Después de tres días de crecimiento a 20 grados centígrados, medir el crecimiento en cada placa en dos diámetros perpendiculares. Las conidias utilizadas como material de partida para el protocolo pueden germinar y crecer hasta que se conviertan en gérmenes jóvenes. Tenga en cuenta que las hebras miceles maduras como estas son demasiado maduras para la degradación y no deben utilizarse.
Cuando las células ya no tienen paredes celulares, se vuelven muy sensibles a la interrupción mecánica y liberan protoplastos redondos que se pueden cosechar para su transformación. El éxito del protocolo se puede confirmar tras un análisis fenotípico de las cepas mutantes. Para este aislado mutante MAT 127, la tasa de crecimiento radial vegetativo se redujo significativamente, lo que sugiere un efecto pleiotrópico para el nuevo gen de apareamiento.

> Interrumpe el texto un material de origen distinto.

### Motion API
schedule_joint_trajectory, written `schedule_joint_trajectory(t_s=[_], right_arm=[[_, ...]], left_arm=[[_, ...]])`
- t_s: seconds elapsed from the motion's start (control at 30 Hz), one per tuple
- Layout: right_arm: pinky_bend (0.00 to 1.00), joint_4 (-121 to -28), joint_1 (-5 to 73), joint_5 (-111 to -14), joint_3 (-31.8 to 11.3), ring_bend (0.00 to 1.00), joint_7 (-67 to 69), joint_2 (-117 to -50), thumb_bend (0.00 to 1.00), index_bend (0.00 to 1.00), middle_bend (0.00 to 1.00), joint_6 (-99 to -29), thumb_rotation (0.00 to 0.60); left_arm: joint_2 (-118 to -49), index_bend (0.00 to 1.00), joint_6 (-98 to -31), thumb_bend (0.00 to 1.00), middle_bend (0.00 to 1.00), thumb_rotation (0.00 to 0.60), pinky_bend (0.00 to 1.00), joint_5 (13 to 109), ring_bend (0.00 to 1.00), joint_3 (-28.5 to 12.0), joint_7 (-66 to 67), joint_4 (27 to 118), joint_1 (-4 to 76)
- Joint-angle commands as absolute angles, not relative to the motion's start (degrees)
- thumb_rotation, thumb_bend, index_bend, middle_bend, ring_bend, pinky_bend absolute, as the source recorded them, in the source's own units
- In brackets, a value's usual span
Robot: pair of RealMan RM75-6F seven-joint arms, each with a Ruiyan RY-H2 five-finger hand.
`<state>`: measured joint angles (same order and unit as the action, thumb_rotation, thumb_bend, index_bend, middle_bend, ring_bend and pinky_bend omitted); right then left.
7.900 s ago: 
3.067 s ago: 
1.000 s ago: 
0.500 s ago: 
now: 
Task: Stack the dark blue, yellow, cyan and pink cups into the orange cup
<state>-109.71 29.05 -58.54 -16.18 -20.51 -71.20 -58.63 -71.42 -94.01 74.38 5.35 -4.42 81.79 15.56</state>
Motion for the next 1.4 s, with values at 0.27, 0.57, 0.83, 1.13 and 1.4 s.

Además, el aislado mutante era incapaz de completar un ciclo sexual produciendo sólo estructuras sexuales inmaduras que no producían esporas sexuales en comparación con el aislado de tipo salvaje que completó todo el ciclo sexual dentro de unos pocos días de la incubación. El ARN es muy sensible y se degrada muy fácilmente. Por lo tanto, un ambiente de trabajo limpio y trabajar rápidamente en hielo son esenciales para el éxito de este experimento.
Una vez que el aislado mutante se ha generado con éxito, pueden ser sometidos a análisis fenotípicos o ARN-seq según corresponda para el gen que se está caracterizando.